- [Problem statement]
Transcribe the entries below word for word, beginning at the line with "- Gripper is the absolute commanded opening" and stopping after the line with "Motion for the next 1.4"; drop all pictures.

- [Dataset records]
**********
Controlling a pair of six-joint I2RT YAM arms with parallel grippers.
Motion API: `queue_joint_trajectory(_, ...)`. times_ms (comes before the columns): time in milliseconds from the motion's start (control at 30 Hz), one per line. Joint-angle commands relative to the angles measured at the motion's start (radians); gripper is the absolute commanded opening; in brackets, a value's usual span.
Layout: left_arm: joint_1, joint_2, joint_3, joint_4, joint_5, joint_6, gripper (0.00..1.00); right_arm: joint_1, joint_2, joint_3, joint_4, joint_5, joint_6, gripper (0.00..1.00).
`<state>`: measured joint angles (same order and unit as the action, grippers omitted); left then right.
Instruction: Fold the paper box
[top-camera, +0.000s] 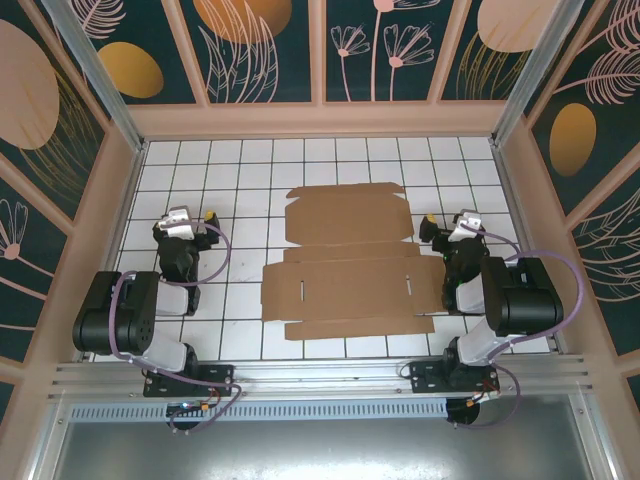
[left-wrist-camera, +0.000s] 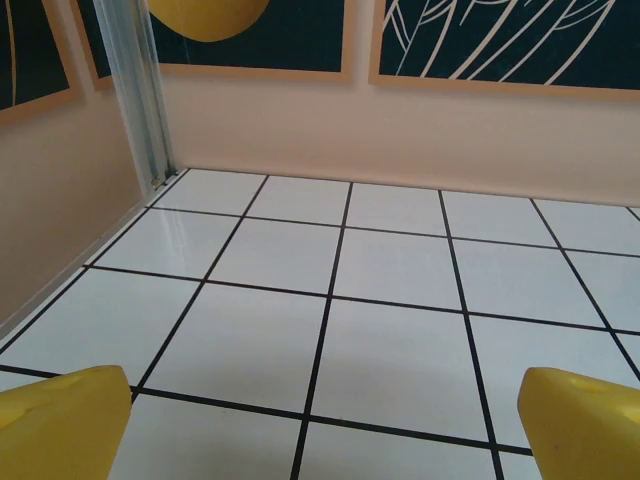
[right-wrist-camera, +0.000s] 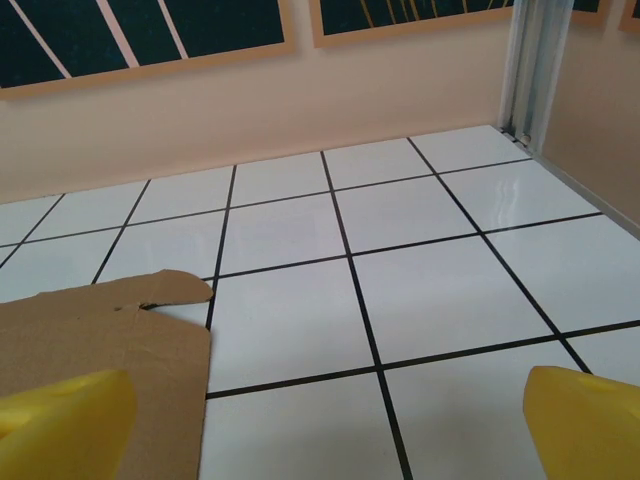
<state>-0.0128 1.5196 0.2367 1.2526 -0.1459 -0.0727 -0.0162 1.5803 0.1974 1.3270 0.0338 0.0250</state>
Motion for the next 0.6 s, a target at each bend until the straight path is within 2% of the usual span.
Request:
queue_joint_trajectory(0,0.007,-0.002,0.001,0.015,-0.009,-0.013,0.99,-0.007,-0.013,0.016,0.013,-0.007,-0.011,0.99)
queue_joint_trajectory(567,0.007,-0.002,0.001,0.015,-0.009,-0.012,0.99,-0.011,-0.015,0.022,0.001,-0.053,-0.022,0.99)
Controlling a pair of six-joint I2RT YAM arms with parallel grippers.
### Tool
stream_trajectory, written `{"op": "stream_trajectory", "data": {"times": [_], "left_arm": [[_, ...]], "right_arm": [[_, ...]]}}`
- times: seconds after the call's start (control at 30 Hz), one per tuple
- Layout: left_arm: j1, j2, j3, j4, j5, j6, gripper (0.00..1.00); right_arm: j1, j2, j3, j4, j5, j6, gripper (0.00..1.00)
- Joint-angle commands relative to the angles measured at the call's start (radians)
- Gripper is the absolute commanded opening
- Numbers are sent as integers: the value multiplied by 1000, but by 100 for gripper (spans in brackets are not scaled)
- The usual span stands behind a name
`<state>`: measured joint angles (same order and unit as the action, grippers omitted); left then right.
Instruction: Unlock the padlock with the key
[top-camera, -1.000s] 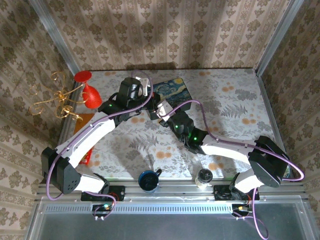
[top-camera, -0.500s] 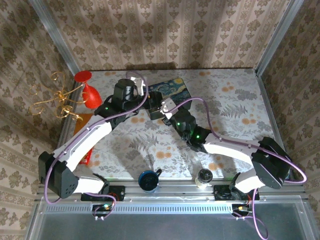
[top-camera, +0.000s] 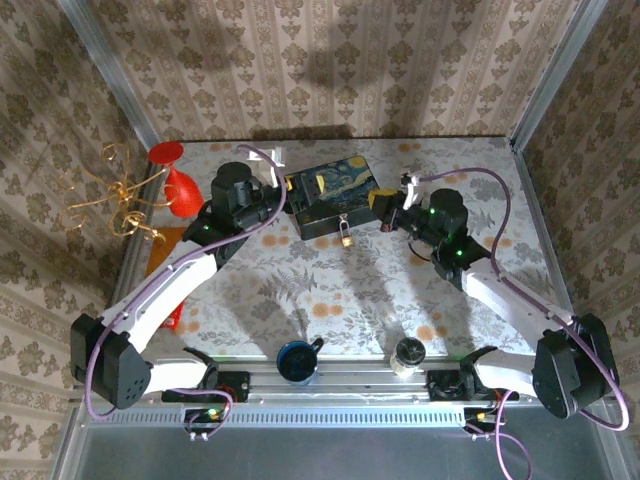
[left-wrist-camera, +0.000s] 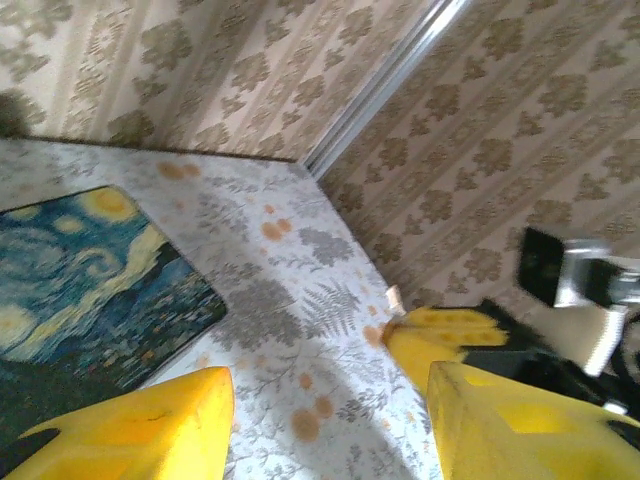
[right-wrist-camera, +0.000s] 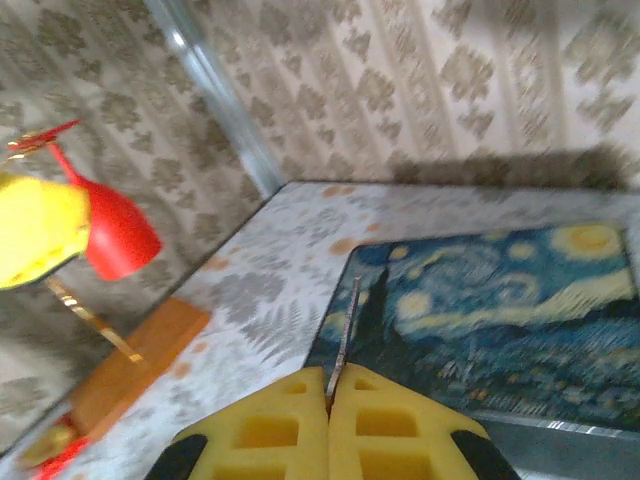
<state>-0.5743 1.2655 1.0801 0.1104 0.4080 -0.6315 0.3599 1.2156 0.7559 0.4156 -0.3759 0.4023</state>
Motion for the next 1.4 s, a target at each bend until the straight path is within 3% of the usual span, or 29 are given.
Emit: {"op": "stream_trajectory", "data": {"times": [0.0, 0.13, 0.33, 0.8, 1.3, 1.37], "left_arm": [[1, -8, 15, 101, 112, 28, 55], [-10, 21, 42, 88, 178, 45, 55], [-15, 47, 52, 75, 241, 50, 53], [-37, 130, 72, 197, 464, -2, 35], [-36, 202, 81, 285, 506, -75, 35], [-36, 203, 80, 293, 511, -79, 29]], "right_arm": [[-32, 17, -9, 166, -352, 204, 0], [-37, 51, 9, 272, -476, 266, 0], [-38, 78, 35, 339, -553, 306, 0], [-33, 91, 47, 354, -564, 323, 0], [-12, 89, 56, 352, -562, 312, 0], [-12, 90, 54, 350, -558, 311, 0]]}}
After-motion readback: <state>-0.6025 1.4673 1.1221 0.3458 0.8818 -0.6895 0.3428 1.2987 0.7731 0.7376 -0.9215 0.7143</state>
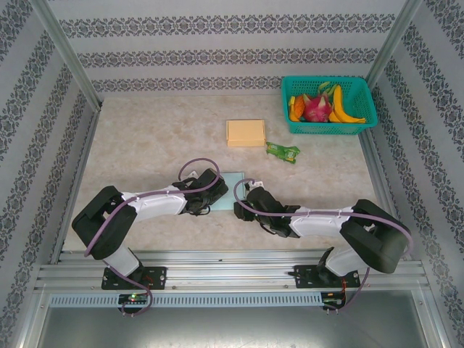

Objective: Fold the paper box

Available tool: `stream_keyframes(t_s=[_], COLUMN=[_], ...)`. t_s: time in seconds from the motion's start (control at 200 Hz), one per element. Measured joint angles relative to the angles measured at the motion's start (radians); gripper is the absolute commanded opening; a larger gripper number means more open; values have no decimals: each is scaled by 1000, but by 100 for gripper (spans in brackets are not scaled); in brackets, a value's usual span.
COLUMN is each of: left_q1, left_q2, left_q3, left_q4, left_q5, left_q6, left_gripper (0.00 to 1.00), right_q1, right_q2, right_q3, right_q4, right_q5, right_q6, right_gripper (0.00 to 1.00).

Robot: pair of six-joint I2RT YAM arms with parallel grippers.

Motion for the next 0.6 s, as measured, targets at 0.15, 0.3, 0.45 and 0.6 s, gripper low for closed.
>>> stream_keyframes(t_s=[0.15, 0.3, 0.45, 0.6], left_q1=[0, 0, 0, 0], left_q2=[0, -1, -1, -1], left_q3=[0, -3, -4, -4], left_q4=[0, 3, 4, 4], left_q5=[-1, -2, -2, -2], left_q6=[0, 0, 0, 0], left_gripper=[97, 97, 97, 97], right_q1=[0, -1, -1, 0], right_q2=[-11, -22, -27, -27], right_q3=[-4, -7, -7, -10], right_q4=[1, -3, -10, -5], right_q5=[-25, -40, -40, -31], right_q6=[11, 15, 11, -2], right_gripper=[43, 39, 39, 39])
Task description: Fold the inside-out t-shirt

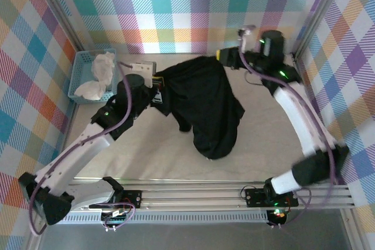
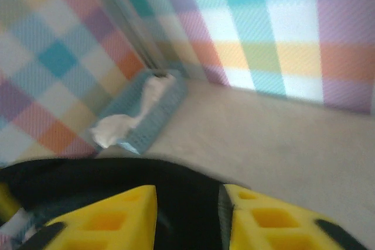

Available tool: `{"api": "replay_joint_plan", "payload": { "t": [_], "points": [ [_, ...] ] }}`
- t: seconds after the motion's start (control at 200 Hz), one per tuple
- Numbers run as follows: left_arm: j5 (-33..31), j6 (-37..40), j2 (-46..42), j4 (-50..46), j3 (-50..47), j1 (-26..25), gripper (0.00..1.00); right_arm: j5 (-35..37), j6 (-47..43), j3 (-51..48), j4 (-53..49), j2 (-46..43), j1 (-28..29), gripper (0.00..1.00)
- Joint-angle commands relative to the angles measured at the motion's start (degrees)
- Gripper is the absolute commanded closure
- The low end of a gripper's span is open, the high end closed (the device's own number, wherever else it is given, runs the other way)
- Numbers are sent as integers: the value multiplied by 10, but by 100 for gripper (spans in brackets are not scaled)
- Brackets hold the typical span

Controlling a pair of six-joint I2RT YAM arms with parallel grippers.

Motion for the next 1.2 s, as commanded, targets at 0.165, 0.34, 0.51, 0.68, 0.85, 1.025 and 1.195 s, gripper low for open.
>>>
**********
- [Worked solution]
- Gripper is the absolute commanded opening
- Numbers are sent as integers: the value multiplied by 1000, but by 100 for gripper (spans in brackets are not scaled)
- The usual span stands behind a name
`<state>`: measured joint angles (same order and unit as the action, grippers omitted); left then right.
Instruction: Unlock the padlock with the key
[top-camera, -1.000s] 
[top-camera, -0.500s] 
[top-camera, +0.000s] 
[left-wrist-camera, +0.000s] 
[right-wrist-camera, +0.000s] 
<state>-0.5743 1.2655 1.0801 0.1104 0.4080 -0.6315 0.3599 1.2156 0.7559 0.4156 -0.3759 0.4023</state>
Motion for the next 1.4 s, a target at each bend until the straight path is within 3% of the usual span, or 29 are given.

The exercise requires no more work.